Hillhurst/Sunnyside (H/S) community is Calgary’s equivalent to San Francisco’s Haight–Ashbury - a haven for artists, hippies and hipsters.

While every other community surrounding downtown Calgary has been overtaken by new condos and infill homes (i.e. gentrified), much of H/S still is early 20th century cottage homes and small apartment blocks. Especially Sunnyside (east of 10th Street NW and west of Centre Street bridge).  A walk through H/S is a walk back in time. 

Calgary Street Art

One thing I love about flaneuring H/S is the funky street art you find there - in a back alleys, on abandoned buildings, community centre, schools, the side of a retail building and especially in their container park (Yes, they have a park with sea containers used for various performances and events). 

Every time I wander the community I seem to discover another piece of street art.

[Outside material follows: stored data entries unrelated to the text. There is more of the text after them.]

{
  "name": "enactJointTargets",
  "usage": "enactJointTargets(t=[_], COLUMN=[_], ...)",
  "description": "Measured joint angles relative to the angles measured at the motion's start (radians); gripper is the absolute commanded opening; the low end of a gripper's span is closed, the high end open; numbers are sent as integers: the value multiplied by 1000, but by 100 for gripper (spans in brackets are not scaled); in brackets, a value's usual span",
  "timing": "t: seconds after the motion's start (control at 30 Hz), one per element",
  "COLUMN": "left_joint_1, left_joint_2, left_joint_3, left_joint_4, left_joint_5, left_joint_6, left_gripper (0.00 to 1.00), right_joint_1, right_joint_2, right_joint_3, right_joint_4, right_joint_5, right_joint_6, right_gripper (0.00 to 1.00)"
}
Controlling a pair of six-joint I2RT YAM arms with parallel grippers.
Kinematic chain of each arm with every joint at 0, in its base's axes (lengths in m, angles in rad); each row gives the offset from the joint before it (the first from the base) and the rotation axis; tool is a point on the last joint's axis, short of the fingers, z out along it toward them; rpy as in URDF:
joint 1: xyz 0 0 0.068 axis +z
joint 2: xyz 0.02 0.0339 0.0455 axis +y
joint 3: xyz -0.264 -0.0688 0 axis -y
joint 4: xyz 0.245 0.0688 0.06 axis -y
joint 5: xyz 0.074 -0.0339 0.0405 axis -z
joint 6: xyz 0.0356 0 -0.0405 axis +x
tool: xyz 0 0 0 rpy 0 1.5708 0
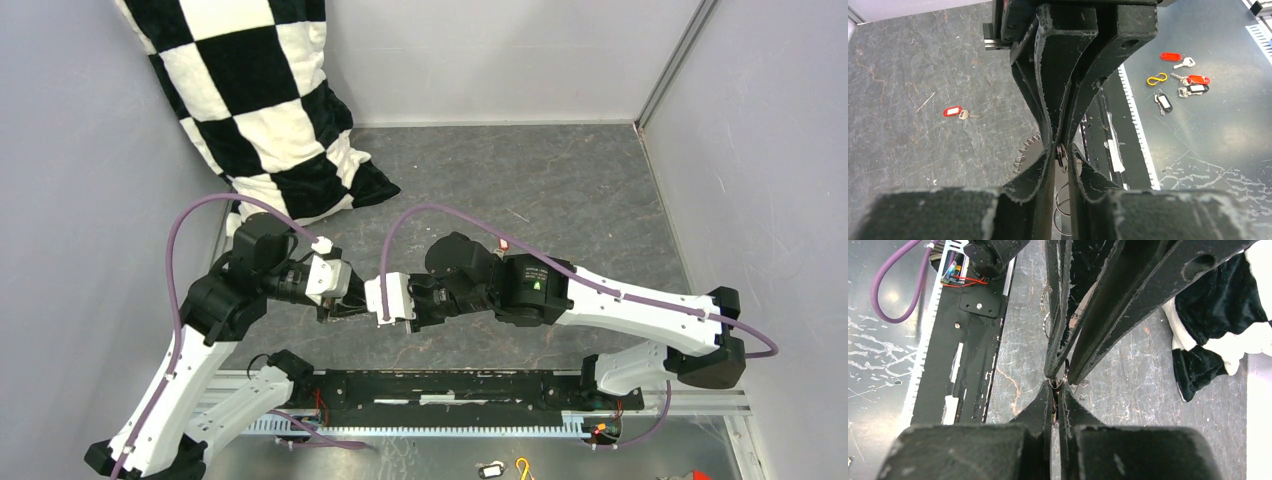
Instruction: Put the keys on the keyring
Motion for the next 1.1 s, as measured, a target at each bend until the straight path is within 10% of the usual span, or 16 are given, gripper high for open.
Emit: enactJointTargets(t=[0.33,0.8,1.1], left_joint_1=[0,0,0], left_joint_2=[31,-36,-78], left_joint_3=[0,-85,-163], left_joint_4=[-28,182,511], left_joint_5=[-6,-11,-20], left_joint_6=[10,-196,-534], left_gripper=[2,2,2], right_joint_1=[0,-3,-28], right_joint_2=[3,-204,-532], right_joint_3=[7,-224,-504], right_joint_4=[-21,185,488], right_joint_5=[8,58,176], right_joint_6=[-3,13,147], right_gripper=[1,77,79])
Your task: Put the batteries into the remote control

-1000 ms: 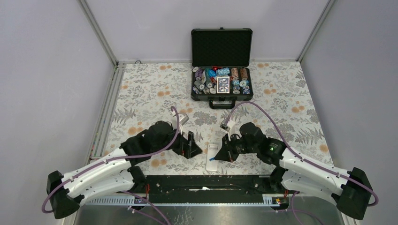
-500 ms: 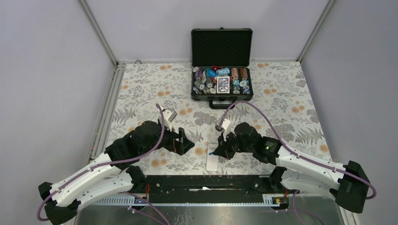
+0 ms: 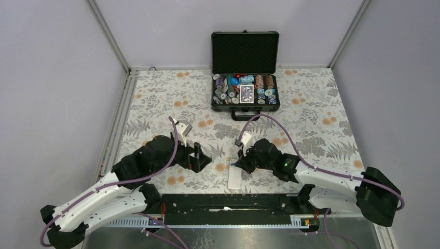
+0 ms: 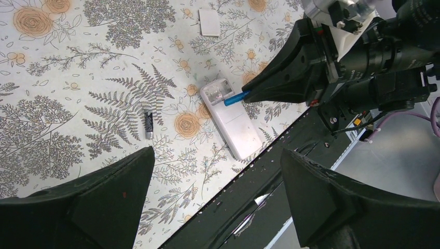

Link: Calgary graffiti: The good, the bad and reason it’s not all bad. 

Street Art Calgary

Not Public Art

Street art gained popularity during the graffiti art boom in New York City in the ‘70s.  It was then that graffiti evolved from small scribbles or tags to large murals, mostly with cartoon and fantasy-like characters, some with incredible skill and detail.

Originally, street art was often on blank concrete walls in rundown communities, on train and subway cars in derelict spaces.  Today, street art has become trendy.  It is often done with the approval of the landlord and is sometimes done as an anti-graffiti initative (given graffiti taggers often respect the work of street artists and don’t paint over them). 

Street art is to the late 20th early 21st century what murals by artists like Mexico City’s Diego Rivera were to the early 20th century. However, they will never last as long - often disappearing in less than a year. 

Today’s street art is also not considered to be public art as that artist has not received public funds and it is not sanctioned by a public authority. 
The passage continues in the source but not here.